2. Experimental setup

The experimental configuration of our proposed hybrid CATV/16-QAM OFDM in-building networks over a combination of 20-km SMF and 25-m GI-POF links is illustrated in Fig. 1 . A total of 77 carriers, from a multiple signal generator (Matrix SX-16), are used to simulate analog CATV channels (channel 2-78). Two 16-QAM OFDM signals (2.5Gbps/2.5GHz and 5Gbps/2.5GHz) are generated offline by MATLAB program and uploaded into a Tektronix arbitrary waveform generator (AWG). The 16-QAM OFDM signals are represented by 64/128 subcarriers, 512/512 FFT sizes, and 2.5GHz/2.5GHz intermediate frequency (IF), respectively.

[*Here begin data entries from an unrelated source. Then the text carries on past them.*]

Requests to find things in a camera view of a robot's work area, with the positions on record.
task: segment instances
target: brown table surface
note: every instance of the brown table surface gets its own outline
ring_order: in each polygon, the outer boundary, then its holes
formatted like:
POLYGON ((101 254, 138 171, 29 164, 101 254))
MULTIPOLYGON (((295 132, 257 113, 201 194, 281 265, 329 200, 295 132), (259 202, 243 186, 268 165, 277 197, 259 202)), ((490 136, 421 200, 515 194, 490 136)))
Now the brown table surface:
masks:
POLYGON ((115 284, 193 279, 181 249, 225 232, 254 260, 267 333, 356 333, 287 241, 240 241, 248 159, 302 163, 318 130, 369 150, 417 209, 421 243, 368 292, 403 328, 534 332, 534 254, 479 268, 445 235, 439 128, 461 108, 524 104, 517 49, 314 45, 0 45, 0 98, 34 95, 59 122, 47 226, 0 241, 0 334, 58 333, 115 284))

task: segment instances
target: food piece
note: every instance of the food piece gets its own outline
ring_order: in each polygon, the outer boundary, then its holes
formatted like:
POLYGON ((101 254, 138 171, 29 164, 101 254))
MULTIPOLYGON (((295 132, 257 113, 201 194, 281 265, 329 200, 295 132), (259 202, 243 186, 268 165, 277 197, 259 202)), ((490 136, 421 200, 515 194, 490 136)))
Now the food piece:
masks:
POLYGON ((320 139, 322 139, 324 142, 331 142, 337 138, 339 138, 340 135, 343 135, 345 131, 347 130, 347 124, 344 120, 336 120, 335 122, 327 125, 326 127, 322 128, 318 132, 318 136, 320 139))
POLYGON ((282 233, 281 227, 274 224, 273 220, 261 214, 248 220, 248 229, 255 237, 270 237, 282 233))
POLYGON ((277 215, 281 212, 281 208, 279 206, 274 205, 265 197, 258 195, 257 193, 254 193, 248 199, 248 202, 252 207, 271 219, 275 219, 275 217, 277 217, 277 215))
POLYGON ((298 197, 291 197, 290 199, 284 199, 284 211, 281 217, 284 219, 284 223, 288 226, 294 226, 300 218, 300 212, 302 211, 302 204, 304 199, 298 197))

Both CATV and 16-QAM OFDM signals are combined by a 2 × 1 RF coupler and directly fed into a distributed feedback laser diode (DFB LD), with a central wavelength of 1556 nm and a relative intensity noise of −165 dB/Hz. The modulated optical signal is then amplified by an erbium-doped fiber amplifier (EDFA), and filtered out by an optical band-pass filter (OBPF) to suppress the amplified spontaneous emission (ASE) noise. The output power and noise figure of EDFA are ~17 dBm and ~4.5 dB, at an input power of 0 dBm, respectively.

 

Fig. 1 The experimental configuration of our proposed hybrid CATV/16-QAM OFDM in-building networks over a combination of 20-km SMF and 25-m GI-POF links.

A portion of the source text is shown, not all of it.